Roland SC-55
- Developer: Roland Corporation
- Type: General MIDI, GS
- Released: March 1991
- Display: Monochrome LCD
- Platform: IBM PC compatible, PC-88, PC-98, X68000
- Predecessor: Roland MT-32
- Successor: Roland SC-88
- Related: Roland SC-8850

= Roland SC-55 =

MIDI sound module

The Roland SC-55 (Sound Canvas) is a GS MIDI sound module released in March 1991 by Roland. The SC-55 was the first sound module to incorporate the new General MIDI standard. It was the first in the Roland Sound Canvas series.

Unlike its predecessor, , supporting up to 24-voice polyphony with 16-part multitimbrality. Aimed at PC music enthusiasts, the SC-55 featured 315 instrument patches, including the GS drum kits and additional controllers. The selection of effects includes reverb and chorus. It additionally came preloaded with patches imitating the Roland MT-32's variation bank but lacked the MT-32's re-programmability.

Alongside the SC-55, Roland released the SB-55 (Sound Brush), an inexpensive MIDI sequencer module the same size as the Sound Canvas.
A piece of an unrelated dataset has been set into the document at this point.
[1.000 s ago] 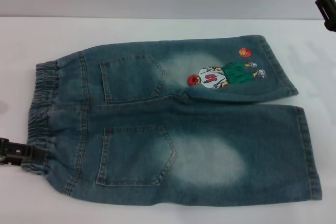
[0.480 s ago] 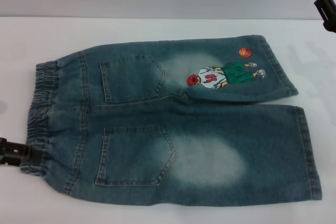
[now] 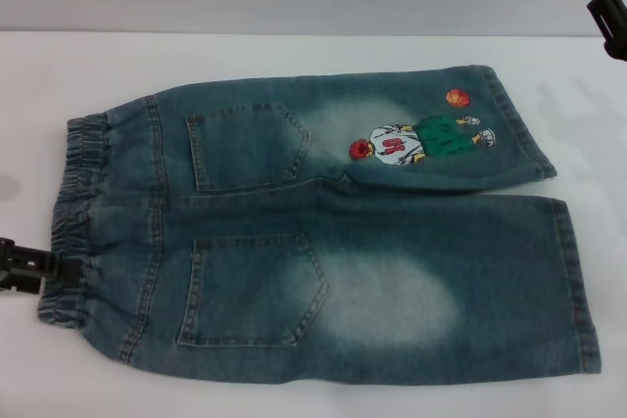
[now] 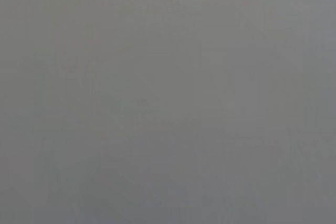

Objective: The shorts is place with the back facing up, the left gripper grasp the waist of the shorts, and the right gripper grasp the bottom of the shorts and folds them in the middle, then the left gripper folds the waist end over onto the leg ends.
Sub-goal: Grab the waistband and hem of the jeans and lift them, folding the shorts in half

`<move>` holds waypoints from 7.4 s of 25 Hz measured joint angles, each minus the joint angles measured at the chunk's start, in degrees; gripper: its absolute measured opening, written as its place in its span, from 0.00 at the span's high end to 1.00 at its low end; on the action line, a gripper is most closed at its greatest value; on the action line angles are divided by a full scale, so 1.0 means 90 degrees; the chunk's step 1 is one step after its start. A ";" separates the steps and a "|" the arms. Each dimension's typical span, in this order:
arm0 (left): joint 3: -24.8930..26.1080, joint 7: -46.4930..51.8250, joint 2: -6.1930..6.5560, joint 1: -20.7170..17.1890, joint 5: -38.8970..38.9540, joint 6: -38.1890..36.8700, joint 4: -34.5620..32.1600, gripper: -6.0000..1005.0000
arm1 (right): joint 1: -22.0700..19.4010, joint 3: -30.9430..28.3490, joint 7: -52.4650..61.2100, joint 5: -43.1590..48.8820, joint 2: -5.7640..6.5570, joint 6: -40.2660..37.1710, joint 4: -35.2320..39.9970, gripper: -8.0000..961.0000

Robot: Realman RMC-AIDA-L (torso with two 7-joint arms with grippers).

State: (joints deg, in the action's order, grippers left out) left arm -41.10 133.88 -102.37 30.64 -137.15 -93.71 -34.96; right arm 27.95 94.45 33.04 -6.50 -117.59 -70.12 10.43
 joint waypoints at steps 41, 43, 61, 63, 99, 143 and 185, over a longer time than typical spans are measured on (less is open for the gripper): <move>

Both the Sound Canvas and Sound Brush could be rackmounted alongside each other.

Other models with comparable tone generators include Roland CM-300, Roland CM-500 and Roland SC-155 sound modules. CM-300 and CM-500 models lack the LCD screen and extended controls of SC-55. Both models have external appearance nearly identical to Roland's earlier CM-32/64-series modules. SC-155 adds additional slider controls for master and channel level and panning. Additionally, CM-500 includes a fully SysEx compatible LA tone generator similar to CM-32Ls.

==The SC-55mkII==
A minor upgrade to the original SC-55, the Roland SC-55mkII has increased polyphony (28 voices), more patches, raising the total number to 354 instruments and extended, and improved audio-circuitry in the form of 18-bit audio (versus 16-bit in the original SC 55.)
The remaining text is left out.